New York Gov. Andrew Cuomo Warns Certain Areas May Go Back Under Restrictive COVID-19 Orders

Rising COVID-19 infection rates could mean that part of Manhattan, Staten Island and Long Island could face new restrictions on activities this week.

Gov. Andrew Cuomo gave the warning Sunday in a press briefing.

“We have several communities that are in the warning track,” Cuomo said. “Right now … unless they dramatically change the trajectory of the infection rate, this week, they will go into those zones. Parts of Staten Island will go into an orange zone. Parts of Staten Island will go into red zone at the current rate.”

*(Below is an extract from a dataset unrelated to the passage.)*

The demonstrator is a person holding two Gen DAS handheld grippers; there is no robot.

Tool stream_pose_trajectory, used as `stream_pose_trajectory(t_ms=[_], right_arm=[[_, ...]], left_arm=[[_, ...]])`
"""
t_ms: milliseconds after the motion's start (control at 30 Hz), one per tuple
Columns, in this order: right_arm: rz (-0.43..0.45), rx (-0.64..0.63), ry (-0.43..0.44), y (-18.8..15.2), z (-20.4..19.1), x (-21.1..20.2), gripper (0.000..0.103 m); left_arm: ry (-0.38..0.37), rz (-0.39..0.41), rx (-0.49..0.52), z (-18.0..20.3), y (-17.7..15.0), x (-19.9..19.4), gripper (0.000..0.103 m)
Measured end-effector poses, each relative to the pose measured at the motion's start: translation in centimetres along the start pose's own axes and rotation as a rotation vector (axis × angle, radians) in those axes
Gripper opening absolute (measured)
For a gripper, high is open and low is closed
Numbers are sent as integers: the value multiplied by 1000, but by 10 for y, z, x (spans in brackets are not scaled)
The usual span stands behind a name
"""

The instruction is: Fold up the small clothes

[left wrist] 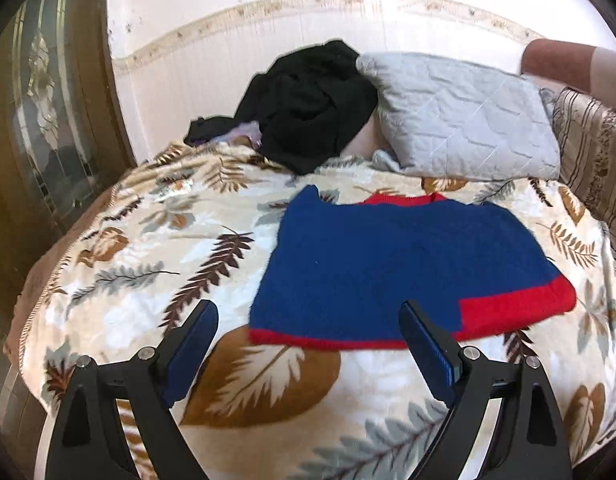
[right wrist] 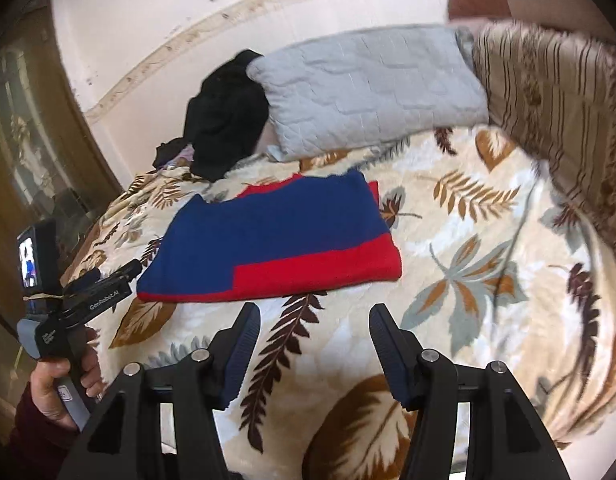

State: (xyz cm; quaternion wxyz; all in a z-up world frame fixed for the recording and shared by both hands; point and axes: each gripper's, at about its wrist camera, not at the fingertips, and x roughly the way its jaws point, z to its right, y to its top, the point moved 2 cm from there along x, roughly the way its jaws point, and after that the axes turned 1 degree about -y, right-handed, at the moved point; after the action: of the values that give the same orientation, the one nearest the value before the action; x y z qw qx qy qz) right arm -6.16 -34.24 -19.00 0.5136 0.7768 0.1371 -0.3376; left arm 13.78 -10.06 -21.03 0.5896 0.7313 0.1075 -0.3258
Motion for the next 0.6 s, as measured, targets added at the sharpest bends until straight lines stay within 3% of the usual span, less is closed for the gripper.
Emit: stream_pose_trajectory(t_ms=[333,600], right_arm=[[107,-6,45,2,-20,-62,67],[147,-8,112,20,-47,-67,67]], left_arm=[[8,74,20,-3,-1,-70,95],[67,86,-40,-26,8,-101,96]])
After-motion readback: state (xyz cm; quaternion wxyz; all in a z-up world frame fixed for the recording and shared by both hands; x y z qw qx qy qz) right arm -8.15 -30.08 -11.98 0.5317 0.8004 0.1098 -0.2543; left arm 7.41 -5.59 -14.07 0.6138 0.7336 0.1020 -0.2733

The governor singled out Staten Island as a particular worry.

“Staten Island is a serious problem,” Cuomo said. “Staten Island is also a problem in terms of overburdening hospitals, and we’re running into a hospital capacity issue on Staten Island that we have to have to be dealing with in coming days.”

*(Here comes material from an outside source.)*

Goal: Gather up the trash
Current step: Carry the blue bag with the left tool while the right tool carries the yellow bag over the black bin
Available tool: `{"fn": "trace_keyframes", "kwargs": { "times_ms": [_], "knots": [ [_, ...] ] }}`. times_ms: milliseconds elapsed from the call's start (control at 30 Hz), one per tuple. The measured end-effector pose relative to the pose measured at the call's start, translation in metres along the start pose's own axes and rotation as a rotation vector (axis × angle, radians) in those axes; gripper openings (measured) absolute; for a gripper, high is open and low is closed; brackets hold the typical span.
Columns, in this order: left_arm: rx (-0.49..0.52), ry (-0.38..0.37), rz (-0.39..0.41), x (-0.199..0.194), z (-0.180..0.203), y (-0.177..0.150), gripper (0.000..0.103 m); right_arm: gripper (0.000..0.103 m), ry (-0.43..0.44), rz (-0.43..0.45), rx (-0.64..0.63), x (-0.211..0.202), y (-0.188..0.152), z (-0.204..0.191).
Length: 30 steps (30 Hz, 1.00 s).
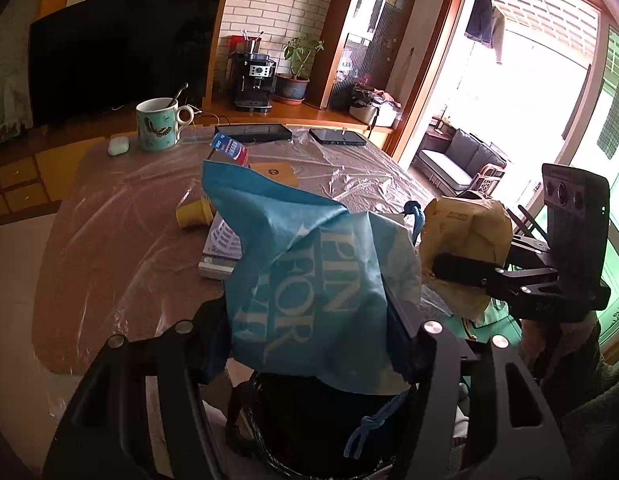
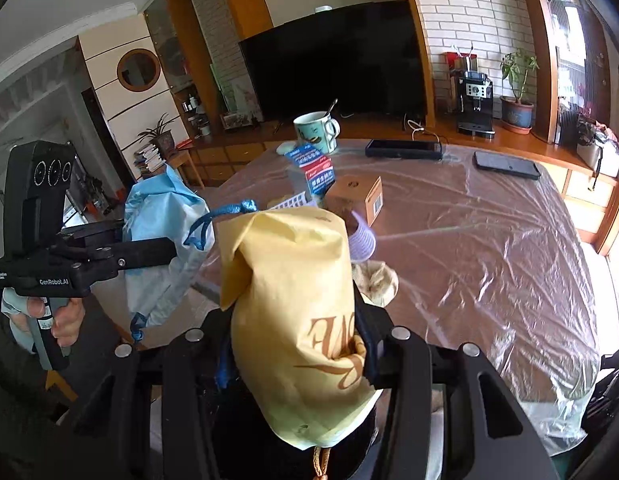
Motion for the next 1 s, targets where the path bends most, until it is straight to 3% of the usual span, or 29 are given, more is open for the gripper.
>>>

The Upper Manhattan area, as well as Nassaul and Suffolk countires on Long Island, will be targeted for a yellow zone. Those zones mean in-person dining and outdoor dining and gatherings are limited to four people per table, to a maximum of 10, with indoor capacity set at 25 percent, the current indoor limit.

The added restrictions would join those ordered last week, when the Governor mandated that bars and restaurants with liquor licenses close at 10 PM.

Houses of worship would remain at 50 percent capacity in yellow zones. Schools can remain open, but only with mandatory testing.  New York City public schools are closed.

The orders are short of the most restrictive red zone, which would ban outdoor dining and limit restaurants to take-out and edelivery. Nonessential businesses would have to close and house of worship would be limited to 10 people.